* WORK ITEM *
Please make sure what you return matches the listing below exactly, minus its pictures.

* RECORDED INFORMATION *
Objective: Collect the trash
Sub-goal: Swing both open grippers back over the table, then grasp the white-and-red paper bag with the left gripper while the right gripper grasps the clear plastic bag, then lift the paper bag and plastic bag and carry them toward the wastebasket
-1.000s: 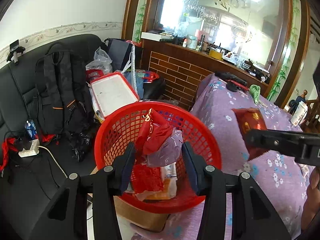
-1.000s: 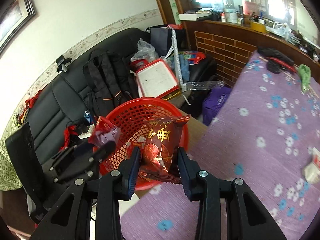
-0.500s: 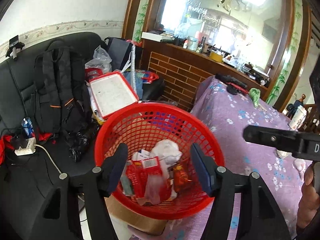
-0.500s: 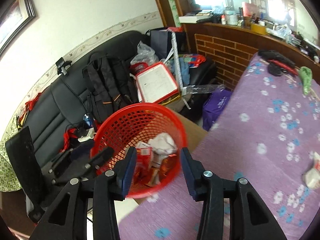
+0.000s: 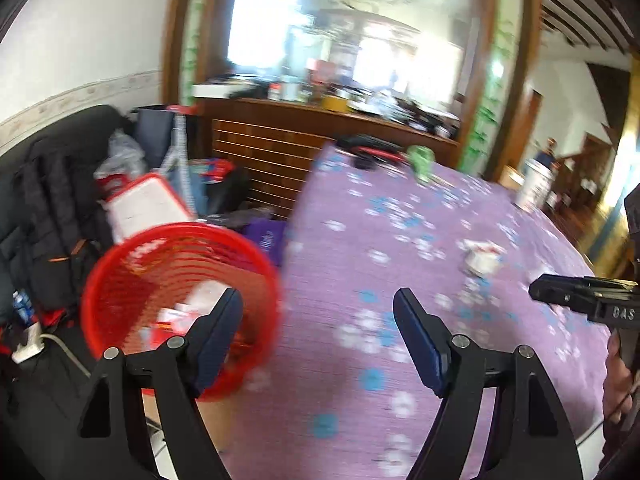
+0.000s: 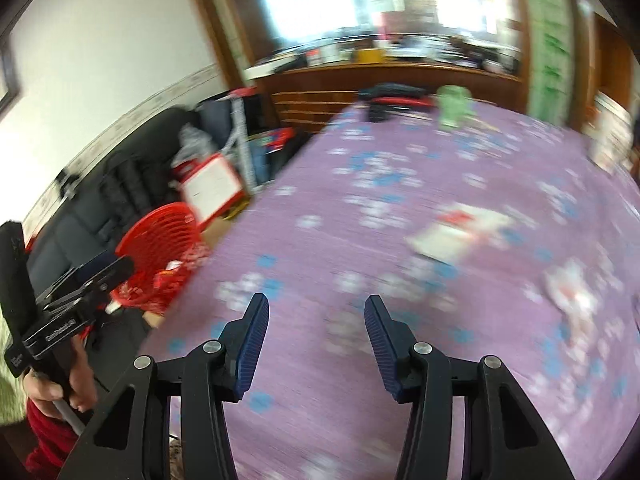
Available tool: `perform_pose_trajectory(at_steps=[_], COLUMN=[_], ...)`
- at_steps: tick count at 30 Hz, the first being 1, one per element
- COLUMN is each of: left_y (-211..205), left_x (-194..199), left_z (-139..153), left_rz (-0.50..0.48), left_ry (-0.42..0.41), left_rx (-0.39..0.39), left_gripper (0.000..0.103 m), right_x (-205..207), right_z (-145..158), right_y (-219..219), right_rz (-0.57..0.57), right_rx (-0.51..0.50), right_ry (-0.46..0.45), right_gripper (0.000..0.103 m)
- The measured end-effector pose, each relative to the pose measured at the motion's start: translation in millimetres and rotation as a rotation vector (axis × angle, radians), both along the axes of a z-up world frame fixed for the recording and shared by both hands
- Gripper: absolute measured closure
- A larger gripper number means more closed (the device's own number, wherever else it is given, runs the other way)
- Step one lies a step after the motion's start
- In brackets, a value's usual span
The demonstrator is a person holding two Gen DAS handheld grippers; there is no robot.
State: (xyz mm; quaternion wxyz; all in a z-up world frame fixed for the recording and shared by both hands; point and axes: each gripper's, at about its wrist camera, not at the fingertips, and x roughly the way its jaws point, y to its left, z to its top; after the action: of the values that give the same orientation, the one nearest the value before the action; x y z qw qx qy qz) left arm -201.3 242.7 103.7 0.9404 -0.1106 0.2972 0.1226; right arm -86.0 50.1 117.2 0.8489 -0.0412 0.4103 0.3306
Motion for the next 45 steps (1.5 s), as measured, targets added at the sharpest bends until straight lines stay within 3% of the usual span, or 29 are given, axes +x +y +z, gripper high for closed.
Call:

* ANSWER BOX *
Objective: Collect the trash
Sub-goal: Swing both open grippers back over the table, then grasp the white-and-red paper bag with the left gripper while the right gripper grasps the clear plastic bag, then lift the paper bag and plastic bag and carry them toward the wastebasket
-1.000s: 
-1.000s: 
-0.500s: 
-0.500s: 
+0.000s: 
+0.000s: 
Available tool: `perform_pose_trajectory(at_steps=[_], COLUMN=[_], ...)`
- at_steps: tick count at 30 Hz, the first being 1, one per element
- COLUMN is each of: left_y (-211..205), left_x (-194..199), left_z (-139..153), left_rz (-0.50..0.48), left_ry (-0.42..0.41), left_rx (-0.39..0.39), left_gripper (0.000..0.103 m), right_x (-205..207), right_z (-145..158), right_y (-219..219), right_rz (-0.57..0.57), right_rx (-0.51..0.50), right_ry (-0.46..0.45), right_gripper (0.000..0.103 m)
- The measured end-effector pose, each relative to the pose measured at the motion's start: translation in millimetres and rotation as a rotation vector (axis × angle, radians), both along the axes of a z-up world frame fixed for the recording and shared by both hands
- Gripper: absolute measured closure
- A larger gripper number means more closed (the device's own number, wherever else it is given, runs the other way)
- Step one lies a step after the motion's start
- In brackets, a value's usual span
The demonstrator is a person holding two Gen DAS handheld grippers; there is no robot.
State: (xyz mm; quaternion wxyz; all in a z-up world frame fixed for the recording and shared by both hands; point and axes: each gripper's, at about its wrist camera, not at the fingertips, and x roughly the way its jaws point, y to its left, z to its top; after the action: of the values that give the same orientation, the one nearest the value before the action; x y z qw qx qy qz) left arm -201.3 242.7 103.7 0.9404 -0.1106 0.2972 0.1226; right arm -86.0 50.1 117.2 0.8489 -0.0412 0.4103 0.3306
Motion for the next 45 steps (1.5 s), as measured, targets added at the sharpest bends until straight lines stay within 3% of the usual span, or 29 are given, axes +x +y +z, gripper high for closed.
Call:

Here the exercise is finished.